I think I've seen every one of the bad emails over the past few years.


----------



## tdi_veedub (Jan 29, 2004)

I get at least one instance of every one of those bad emails everyday.


----------



## Kenny94 (Dec 16, 2004)

The ones I've seen lately called W32.Mytob.CH the worm uses a process called spoofing. The worm may appear to be sent to you by a familiar e-mail address (like Yahoo's email address)...  

Subject Line: (One of the following)

Notice: **Last Warning** 
SUSPENDED ACCOUNT 
Your Email Account is Suspended For Security Reasons 
Notice:***Your email account will be suspended*** 
Your Email Account Has been Blocked 
*WARNING* Your email Account Will Be Closed 
Security measures 
Email Account Suspension 
*IMPORTANT* Please Validate Your Email Account


----------



## JohnWill (Oct 19, 2002)

Whenever I see an email that says something is suspended, I just delete it without question.  Anything that asks for validation in an email message is just about 100% bound to be a virus.


----------



## burf (Jul 28, 2004)

Way to go, Kenny. Valuable info. I got one regarding PayPal a few weeks ago and ignored it. Gotta stay on our toes!


----------



## Kenny94 (Dec 16, 2004)

Mark Donaldson at: http://www.geocities.com/luem42/ Wrote:

I got phished today by an amateur who didn't do it right.

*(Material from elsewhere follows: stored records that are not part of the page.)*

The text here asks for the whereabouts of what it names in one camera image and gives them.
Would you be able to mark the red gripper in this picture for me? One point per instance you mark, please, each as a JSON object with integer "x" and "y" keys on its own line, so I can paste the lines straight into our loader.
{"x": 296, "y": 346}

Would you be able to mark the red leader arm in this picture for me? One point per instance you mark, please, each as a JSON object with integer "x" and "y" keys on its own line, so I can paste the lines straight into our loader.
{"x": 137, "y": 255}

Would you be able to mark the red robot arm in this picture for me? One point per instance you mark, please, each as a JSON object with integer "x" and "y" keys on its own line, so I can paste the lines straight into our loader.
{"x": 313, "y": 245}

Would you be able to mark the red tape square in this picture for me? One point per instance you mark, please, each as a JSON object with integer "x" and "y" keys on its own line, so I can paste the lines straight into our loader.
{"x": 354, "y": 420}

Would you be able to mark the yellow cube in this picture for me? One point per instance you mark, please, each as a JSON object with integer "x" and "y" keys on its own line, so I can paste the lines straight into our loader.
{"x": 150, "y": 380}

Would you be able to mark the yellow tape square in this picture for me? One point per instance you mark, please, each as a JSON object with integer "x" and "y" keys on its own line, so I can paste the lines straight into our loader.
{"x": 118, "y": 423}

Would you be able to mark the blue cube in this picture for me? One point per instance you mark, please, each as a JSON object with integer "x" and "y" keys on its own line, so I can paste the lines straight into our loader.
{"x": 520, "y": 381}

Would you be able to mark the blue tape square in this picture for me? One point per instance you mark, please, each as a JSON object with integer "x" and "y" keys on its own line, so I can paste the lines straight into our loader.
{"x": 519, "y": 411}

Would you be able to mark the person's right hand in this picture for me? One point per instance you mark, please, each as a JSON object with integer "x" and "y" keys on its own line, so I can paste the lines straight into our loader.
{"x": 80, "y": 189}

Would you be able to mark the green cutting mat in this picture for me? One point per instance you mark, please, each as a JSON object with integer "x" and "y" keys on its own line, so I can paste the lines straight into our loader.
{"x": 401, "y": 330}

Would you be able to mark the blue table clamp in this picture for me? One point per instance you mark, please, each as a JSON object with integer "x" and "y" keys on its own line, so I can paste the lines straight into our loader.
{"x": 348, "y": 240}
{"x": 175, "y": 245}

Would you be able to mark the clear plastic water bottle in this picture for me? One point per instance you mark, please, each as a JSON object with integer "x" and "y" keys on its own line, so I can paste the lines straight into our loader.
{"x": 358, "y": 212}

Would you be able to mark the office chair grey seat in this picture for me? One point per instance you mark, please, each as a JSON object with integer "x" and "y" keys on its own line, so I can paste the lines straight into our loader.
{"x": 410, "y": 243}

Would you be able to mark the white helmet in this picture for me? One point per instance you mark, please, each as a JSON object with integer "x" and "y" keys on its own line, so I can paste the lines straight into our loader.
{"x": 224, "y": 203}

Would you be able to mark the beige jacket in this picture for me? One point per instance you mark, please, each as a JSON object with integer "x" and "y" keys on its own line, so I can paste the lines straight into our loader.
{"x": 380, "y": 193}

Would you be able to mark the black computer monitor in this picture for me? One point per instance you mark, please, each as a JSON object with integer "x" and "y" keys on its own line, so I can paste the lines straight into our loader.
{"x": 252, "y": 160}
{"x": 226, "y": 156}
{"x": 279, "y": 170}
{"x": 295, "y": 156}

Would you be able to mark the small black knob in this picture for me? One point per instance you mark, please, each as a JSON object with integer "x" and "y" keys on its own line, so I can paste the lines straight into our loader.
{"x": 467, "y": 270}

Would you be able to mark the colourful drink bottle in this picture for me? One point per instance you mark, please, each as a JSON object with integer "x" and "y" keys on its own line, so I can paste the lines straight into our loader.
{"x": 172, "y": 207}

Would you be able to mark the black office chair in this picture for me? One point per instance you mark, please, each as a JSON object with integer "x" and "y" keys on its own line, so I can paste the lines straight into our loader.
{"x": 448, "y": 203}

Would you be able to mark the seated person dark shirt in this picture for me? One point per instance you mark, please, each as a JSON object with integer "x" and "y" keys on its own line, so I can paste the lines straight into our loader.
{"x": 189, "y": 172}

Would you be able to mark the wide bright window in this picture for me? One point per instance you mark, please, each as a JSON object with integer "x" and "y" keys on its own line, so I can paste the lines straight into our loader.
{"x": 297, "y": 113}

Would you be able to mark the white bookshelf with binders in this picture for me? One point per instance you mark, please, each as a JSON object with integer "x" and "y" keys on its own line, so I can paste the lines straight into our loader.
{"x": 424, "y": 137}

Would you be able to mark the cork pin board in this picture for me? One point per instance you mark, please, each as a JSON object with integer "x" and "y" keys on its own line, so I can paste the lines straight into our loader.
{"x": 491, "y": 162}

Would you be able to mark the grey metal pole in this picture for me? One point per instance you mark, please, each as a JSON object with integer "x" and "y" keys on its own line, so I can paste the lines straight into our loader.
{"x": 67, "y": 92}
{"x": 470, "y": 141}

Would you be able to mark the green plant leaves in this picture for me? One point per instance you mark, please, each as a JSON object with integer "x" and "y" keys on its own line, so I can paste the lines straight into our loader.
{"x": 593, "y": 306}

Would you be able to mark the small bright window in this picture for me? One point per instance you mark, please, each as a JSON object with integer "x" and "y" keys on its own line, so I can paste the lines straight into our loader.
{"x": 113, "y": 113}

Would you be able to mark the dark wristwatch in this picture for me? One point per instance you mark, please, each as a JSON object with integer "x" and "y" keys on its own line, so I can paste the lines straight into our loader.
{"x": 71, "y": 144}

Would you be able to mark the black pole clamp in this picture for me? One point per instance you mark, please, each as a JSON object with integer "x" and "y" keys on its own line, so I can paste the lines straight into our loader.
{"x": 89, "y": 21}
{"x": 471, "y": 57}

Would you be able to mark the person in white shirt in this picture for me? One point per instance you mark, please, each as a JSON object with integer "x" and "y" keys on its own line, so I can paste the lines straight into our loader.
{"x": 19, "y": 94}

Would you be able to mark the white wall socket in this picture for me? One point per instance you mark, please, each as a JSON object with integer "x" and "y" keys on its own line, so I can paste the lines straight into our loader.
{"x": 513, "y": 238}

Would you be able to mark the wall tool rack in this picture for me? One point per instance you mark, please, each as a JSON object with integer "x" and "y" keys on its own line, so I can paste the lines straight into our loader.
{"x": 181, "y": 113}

First I don't use the bank that the email said it came from. Here is a picture of the email.










Second the email's header wasn't spoofed properly. Return-Path: <hvipniiijulld(at)malaysia(dot)net>(address modified by me so it won't produce a link). The Malaysia source for this email was a good indicator that it was a phish.

Third the link said it would send me to a secure website (https means secure) but when I checked the email's coding I found that if I clicked on the email's link it would send me this address:
http(colon)//172.145.89.116:85/st/index(dot)html (address modified by me so it won't produce a link).

Fourth when I went to the address my browser's address bar said it was https: which means it's a secure website but my browser didn't notify me that I was being directed to a secure website and the secure symbol wasn't displayed in my browser's status bar. Here is a picture of the fake website.










There should be a padlock symbol in the space to the left of "Disconnect" on the status bar.

When I type in the banks real website it looked totally different. Here is a picture of the real website.










You will notice that I use FraudEliminator's bar on IE6 and it says the site status is ok. Also my browser said Imwas being directed to a secure website and showed the lock symbol in the status bar.

All in all I'm a smarter fish than the phisher............ :up:


----------



## aarhus2004 (Jan 10, 2004)

Great stuff, Kenny94,

You are the epitome of the ancient deep water denizen for whom bait is an anathema.


----------



## SIR****TMG (Aug 12, 2003)

I got the south trust one too.. and paypal and citi bank and ebay...all were fakes.....You have to be on your guard all the time online....


----------



## Matrix1999 (May 4, 2005)

My grandmother had to call her bank after replying to a spoofed email with her account details! The sad part is, she just started using a computer three weeks ago. Her bank and the Federal Trade Commission is investigating the spoofed site.


----------



## Kenny94 (Dec 16, 2004)

Take this test and learn......

Do you know the basics on phishing? Take our quiz at: http://www.microsoft.com/athome/security/quiz/phishingbasics1.mspx

Just when you thought it was safe to go back into your Inbox, a new form of spam e-mail called "phishing" arrived. Do you know how to spot a phishing scam? Try this quiz to see if you're savvy--or an easy target.


----------



## John Burns (Jul 29, 1999)

burf said:


> Way to go, Kenny. Valuable info. I got one regarding PayPal a few weeks ago and ignored it. Gotta stay on our toes!


Just curious - did you turn the information over to PayPal? Most sites have a method for you to advise them when someone is doing this regarding their site - PayPal, EBay, for a couple. I try to provide them (the site being mentioned in the email) with info - so MAYBE they can get rid of one of these crooks who are messing with them (PayPal, EBay) and me.


----------